China, Brazil, South Africa and the US all dug deep into Nature's treasure chest between 1990 and 2008 as their economies expanded voraciously, it said in a look at 20 nations accounting for three-quarters of global GDP.

The findings came through a new benchmark called the Inclusive Wealth Index, or IWI, presented at the UN Conference on Sustainable Development in Rio.

The 10-gathering is due to climax in a three-day summit of world leaders, ending on Friday.

IWI aims at going beyond Gross Domestic Product (GDP), which looks at prosperity through the narrow lens of economic activity.

GDP has long been criticized for encouraging short-term growth, ignoring what can be devastating impacts on the ecosystem and failing to show whether all sectors of society are benefiting.

"Rio+20 is an opportunity to call time on Gross Domestic Product as a measure of prosperity in the 21st century and as a barometer of an inclusive green economy transition," said Achim Steiner, executive director of the UN Environment Program (UNEP), which co-authored the report.

"It is far too silent on major measures of human well-being, namely many social issues and the state of a nation's natural resources."

The new index looks at four baskets of assets, including use of natural resources, level of education and health, in the search for a wider picture of fair and sustainable growth.

From 1990-2008, GDP expanded by 422 percent in China, by 37 percent in the United States, by 31 percent in Brazil and by 24 percent in South Africa.

But when seen through IWI's prism, things looked quite different.

On this basis, China's economy expanded by only 45 percent, Brazil's by 18 percent and the United States' by just 13 percent.

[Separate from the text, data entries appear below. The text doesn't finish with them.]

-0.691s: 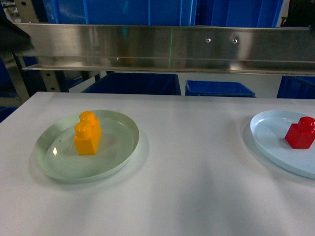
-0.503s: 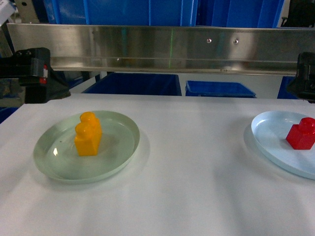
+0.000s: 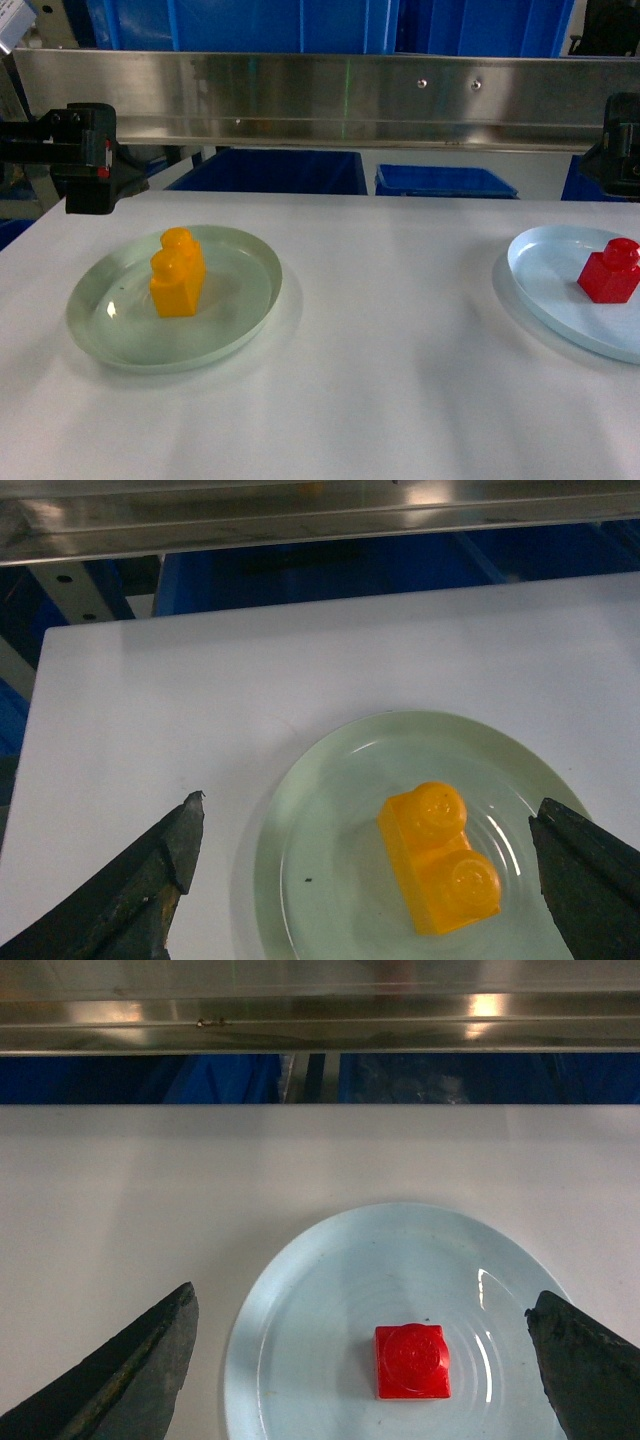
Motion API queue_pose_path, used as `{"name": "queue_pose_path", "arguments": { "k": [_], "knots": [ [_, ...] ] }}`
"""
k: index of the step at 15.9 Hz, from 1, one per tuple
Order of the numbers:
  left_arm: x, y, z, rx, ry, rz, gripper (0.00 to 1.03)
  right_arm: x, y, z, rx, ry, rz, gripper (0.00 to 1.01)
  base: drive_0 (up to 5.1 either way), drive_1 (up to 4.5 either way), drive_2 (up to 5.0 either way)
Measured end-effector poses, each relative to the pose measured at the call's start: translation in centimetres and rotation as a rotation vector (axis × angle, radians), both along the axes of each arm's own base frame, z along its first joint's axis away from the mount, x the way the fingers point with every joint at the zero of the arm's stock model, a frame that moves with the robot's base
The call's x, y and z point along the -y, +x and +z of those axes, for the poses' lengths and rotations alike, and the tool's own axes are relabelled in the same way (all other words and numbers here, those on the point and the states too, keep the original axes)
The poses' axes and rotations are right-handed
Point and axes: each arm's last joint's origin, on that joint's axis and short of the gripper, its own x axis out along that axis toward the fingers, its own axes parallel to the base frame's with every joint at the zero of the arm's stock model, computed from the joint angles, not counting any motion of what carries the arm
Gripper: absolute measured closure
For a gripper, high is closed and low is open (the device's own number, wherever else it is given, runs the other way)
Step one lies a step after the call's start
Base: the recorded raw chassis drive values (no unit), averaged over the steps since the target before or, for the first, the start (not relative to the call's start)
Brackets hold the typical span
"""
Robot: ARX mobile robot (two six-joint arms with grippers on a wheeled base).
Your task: Sort and place red and yellow blocks in left bins
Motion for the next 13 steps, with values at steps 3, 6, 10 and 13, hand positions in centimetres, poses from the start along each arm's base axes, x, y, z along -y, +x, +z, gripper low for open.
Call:
{"name": "queue_pose_path", "arguments": {
  "k": [3, 6, 10, 13],
  "knots": [
    [-0.02, -0.02, 0.08, 0.004, 0.002, 0.002, 0.05, 0.0, 0.0, 0.02, 0.001, -0.002, 0.001, 0.03, 0.0, 0.0, 0.0],
    [-0.15, -0.01, 0.11, 0.005, 0.003, 0.007, 0.05, 0.01, 0.0, -0.01, -0.001, -0.003, 0.001, 0.03, 0.0, 0.0, 0.0],
    [-0.15, -0.01, 0.11, 0.005, 0.003, 0.007, 0.05, 0.01, 0.0, 0.0, 0.0, -0.003, 0.001, 0.03, 0.0, 0.0, 0.0],
    [-0.12, -0.02, 0.1, 0.005, 0.005, 0.004, 0.05, 0.04, 0.04, -0.03, 0.005, -0.005, 0.003, 0.03, 0.0, 0.0, 0.0]
  ]
}}
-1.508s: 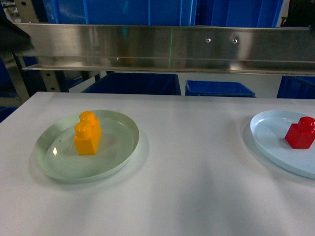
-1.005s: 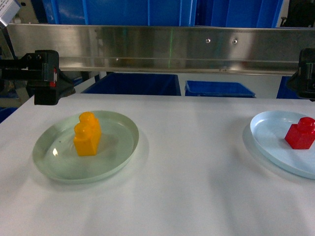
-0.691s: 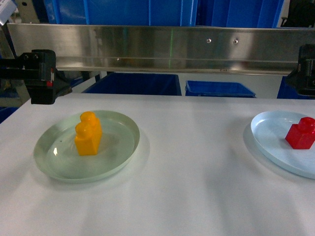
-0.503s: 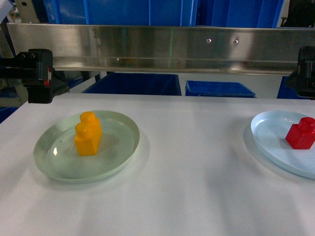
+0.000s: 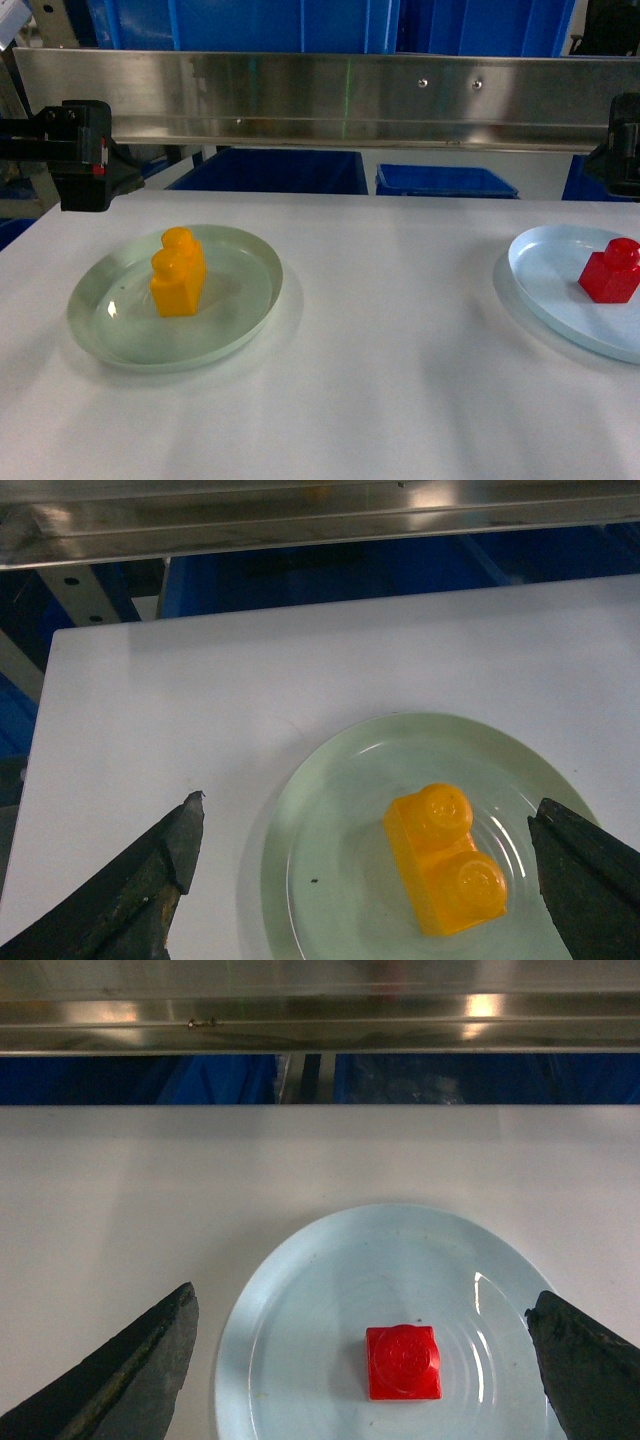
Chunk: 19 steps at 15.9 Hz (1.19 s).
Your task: Sort and place red and yellow blocks in left bins
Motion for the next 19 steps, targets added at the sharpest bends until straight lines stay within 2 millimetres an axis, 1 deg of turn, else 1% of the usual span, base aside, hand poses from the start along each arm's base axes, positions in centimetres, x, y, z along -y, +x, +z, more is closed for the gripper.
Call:
{"name": "queue_pose_path", "arguments": {
  "k": [1, 2, 3, 4, 5, 6, 8, 11, 15, 16, 18, 19],
  "knots": [
    [0.0, 0.0, 0.0, 0.0, 0.0, 0.0, 0.05, 0.5, 0.2, -0.5, -0.011, -0.004, 0.01, 0.03, 0.0, 0.0, 0.0],
    [0.0, 0.0, 0.0, 0.0, 0.001, 0.002, 0.05, 2.4, 0.4, -2.0, -0.089, -0.016, -0.012, 0.03, 0.0, 0.0, 0.0],
    [0.0, 0.0, 0.0, 0.001, 0.0, -0.001, 0.05, 3.2, 0.8, -3.0, -0.128, -0.022, 0.001, 0.03, 0.0, 0.0, 0.0],
    [0.0, 0.0, 0.0, 0.001, 0.002, -0.002, 0.05, 2.8, 1.0, -3.4, -0.132, -0.023, 0.039, 0.03, 0.0, 0.0, 0.0],
    [0.0, 0.0, 0.0, 0.001, 0.002, -0.001, 0.05, 2.2, 1.8, -3.8, -0.132, -0.047, 0.044, 0.03, 0.0, 0.0, 0.0],
    [0.0, 0.0, 0.0, 0.002, 0.003, -0.001, 0.05, 1.8, 2.3, -5.5, -0.181, -0.053, 0.049, 0.03, 0.0, 0.0, 0.0],
    [0.0, 0.0, 0.0, 0.001, 0.002, -0.001, 0.05, 1.8, 2.8, -6.1, -0.194, -0.06, 0.042, 0.03, 0.0, 0.0, 0.0],
    [0.0, 0.0, 0.0, 0.001, 0.002, -0.001, 0.05, 1.8, 3.0, -6.8, -0.208, -0.06, 0.042, 0.03, 0.0, 0.0, 0.0],
    [0.0, 0.0, 0.0, 0.001, 0.002, -0.001, 0.05, 1.8, 2.9, -6.9, -0.192, -0.052, 0.054, 0.03, 0.0, 0.0, 0.0],
    [0.0, 0.0, 0.0, 0.001, 0.002, -0.001, 0.05, 1.8, 2.8, -7.1, -0.189, -0.052, 0.054, 0.07, 0.0, 0.0, 0.0],
    [0.0, 0.0, 0.0, 0.001, 0.002, -0.001, 0.05, 1.7, 2.8, -8.0, -0.2, -0.05, 0.058, 0.32, 0.0, 0.0, 0.0],
    [0.0, 0.0, 0.0, 0.001, 0.002, -0.001, 0.05, 1.7, 2.9, -8.3, -0.203, -0.05, 0.059, 0.39, 0.0, 0.0, 0.0]
  ]
}}
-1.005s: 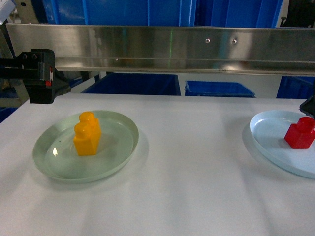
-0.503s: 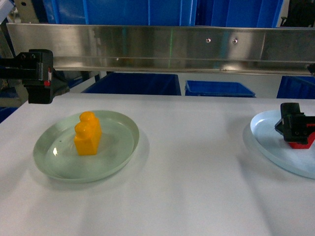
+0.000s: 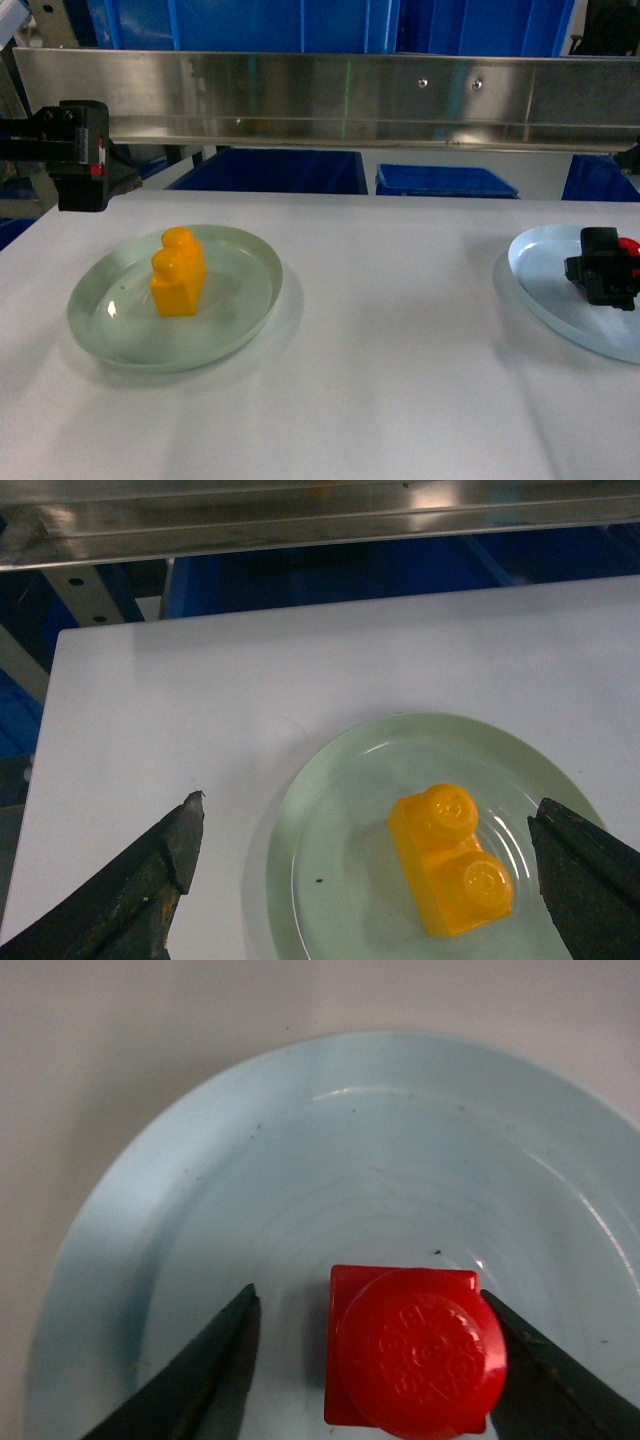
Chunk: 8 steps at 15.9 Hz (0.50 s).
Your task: Sort and place red and yellow blocks in left bins
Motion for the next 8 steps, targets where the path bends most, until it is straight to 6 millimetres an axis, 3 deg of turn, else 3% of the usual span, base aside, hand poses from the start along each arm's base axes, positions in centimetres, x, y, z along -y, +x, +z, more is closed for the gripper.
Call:
{"name": "queue_pose_path", "arguments": {
  "k": [3, 7, 8],
  "knots": [
    [0.0, 0.0, 0.0, 0.0, 0.0, 0.0, 0.05, 0.0, 0.0, -0.5, 0.0, 0.015, 0.018, 0.68, 0.0, 0.0, 0.0],
    [0.0, 0.0, 0.0, 0.0, 0.0, 0.0, 0.05, 0.2, 0.0, -0.4, 0.041, 0.038, 0.021, 0.73, 0.0, 0.0, 0.0],
    [0.0, 0.0, 0.0, 0.0, 0.0, 0.0, 0.05, 0.2, -0.7, 0.7, 0.078, 0.05, 0.012, 0.73, 0.0, 0.0, 0.0]
  ]
}}
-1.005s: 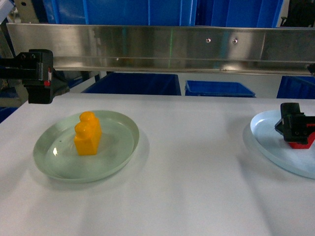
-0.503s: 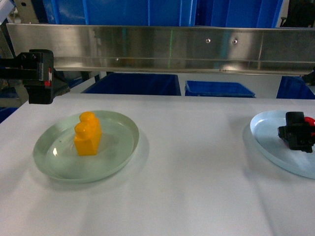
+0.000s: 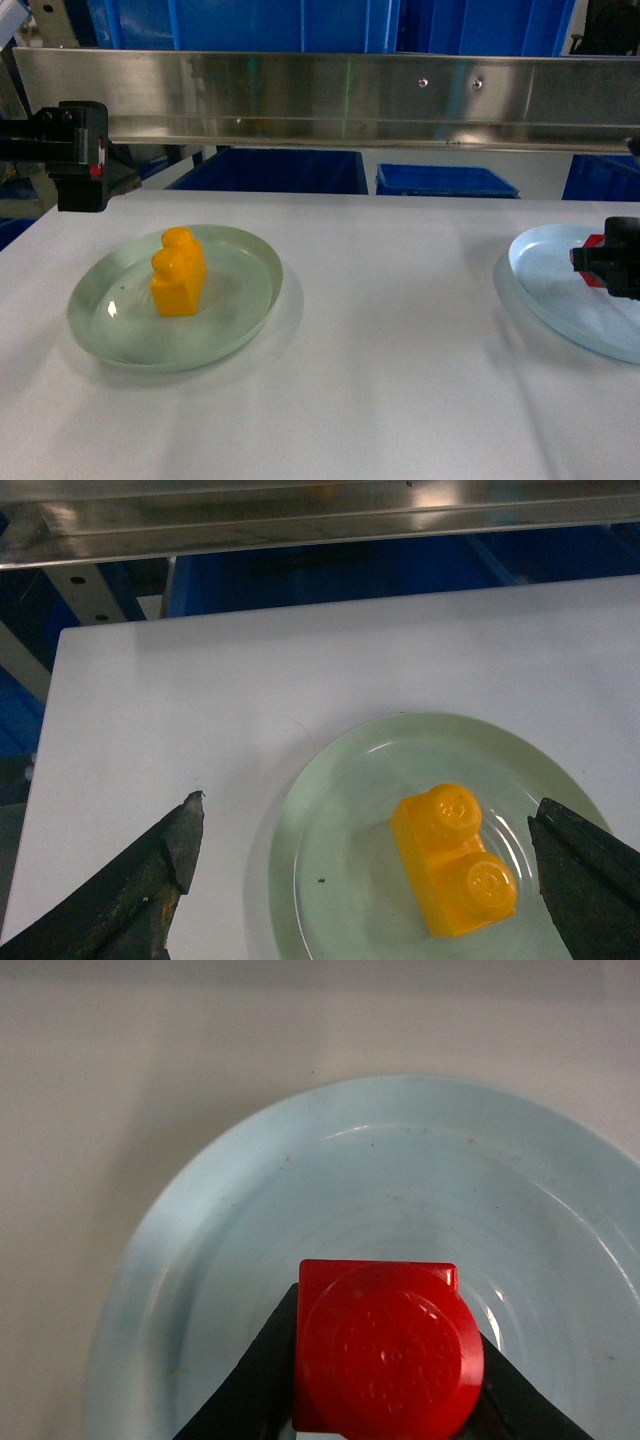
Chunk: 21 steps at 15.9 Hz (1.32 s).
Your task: Sort and place red and yellow blocks in left bins
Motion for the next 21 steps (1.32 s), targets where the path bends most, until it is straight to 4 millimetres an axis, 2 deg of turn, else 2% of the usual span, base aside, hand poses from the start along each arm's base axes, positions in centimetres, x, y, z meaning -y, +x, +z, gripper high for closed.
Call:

South Africa's actually decreased by one percent.

The differences are explained largely by population growth in many countries, but also by declining natural resources, especially fossil fuels, according to the IWI.

The change with GDP is especially stark when assessed only for natural capital, one of the four assets used in the IWI mix.

During 1990-2008, natural resources per capita declined by 33 percent in South Africa, by 25 percent in Brazil, 20 percent in the United States and 17 percent in China.

Only Japan, among the 20 nations, did not see a fall in natural capital, thanks mainly to an increase in forest cover.

The 20 countries in the assessment were Australia, Brazil, Britain, Canada, Chile, China, Colombia, Ecuador, France, Germany, India, Japan, Kenya, Nigeria, Norway, Russia. Saudi Arabia, South Africa, the United States and Venezuela.

The aim is to update the IWI every two years and widen its areas of coverage so that it becomes a useful tool for policymakers.

The other author of the report was the International Human Dimensions Program on Global Environmental Change, an initiative hosted by the United Nations University.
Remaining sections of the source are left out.